ただし最初に再生するのがあの人というのは何だかなあとは思うがw
あと木村佳乃の脱ぎっぷりの悪さを批判していた人がいたけど、完全に同意です。

原作も読んでみたい。

序曲以前/「ファイナル・カウントダウン」

2011-01-08 08:23:30 | Movie/Theater
ファイナル・カウントダウン
The Final Countdown
1980年/アメリカ
監督:ドン・テイラー
出演:カーク・ダグラス、マーティン・シーン、キャサリン・ロス、チャールズ・ダーニング
<1980年。航行中の原子力空母が突然の嵐に巻き込まれ、1941年12月7日の真珠湾攻撃直前のハワイ沖にタイムスリップ。まさに日本軍が奇襲をかける寸前だと知った乗組員たちは、最新鋭戦闘機F14によるゼロ戦との戦闘に突入するが…。>(シネフィル・イマジカ)

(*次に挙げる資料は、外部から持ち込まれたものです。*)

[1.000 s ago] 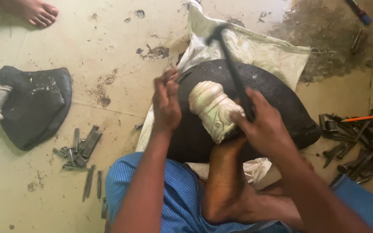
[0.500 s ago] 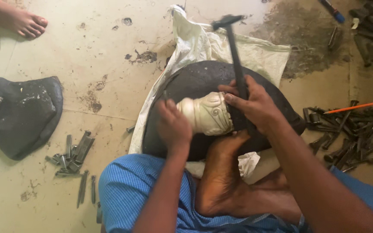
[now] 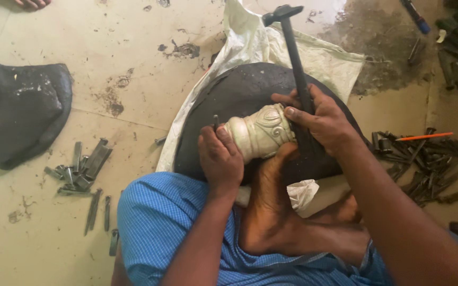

似たような設定の映画や漫画は観たことがあるような…だが、この作品、公開当時は大作扱いだったような気がする。さすがに海軍省とグラマン社の協力を得ただけあって原子力空母<ニミッツ>艦上の描写はかなりの迫力がある。しかしタイムスリップしたニミッツを待ち構えている歴史的事実は重く、深く、アクション満載なエピソードにも関わらず(のはずなのに)、大雑把な艦内ドラマに終始してしまっている観は否めず、結局原子力空母と戦闘機のバトルを描きたかっただけじゃないの?と思えたりして。
しかもマーティン・シーンの設定があまりにも謎すぎる。
こういう作品を観ると思い出すのが、設定は大袈裟なんだけど結局火山が噴火しただけのパニック“巨編”『地球崩壊の序曲』なんだよなァ…。ということで、1980年にはすでにオールスターパニック映画の時代は終わっていたのだった。『ファイナル・カウントダウン』の場合はどっちも中途半端なんだけど。
軍ヲタの皆さんならばそれなりに楽しめると思います。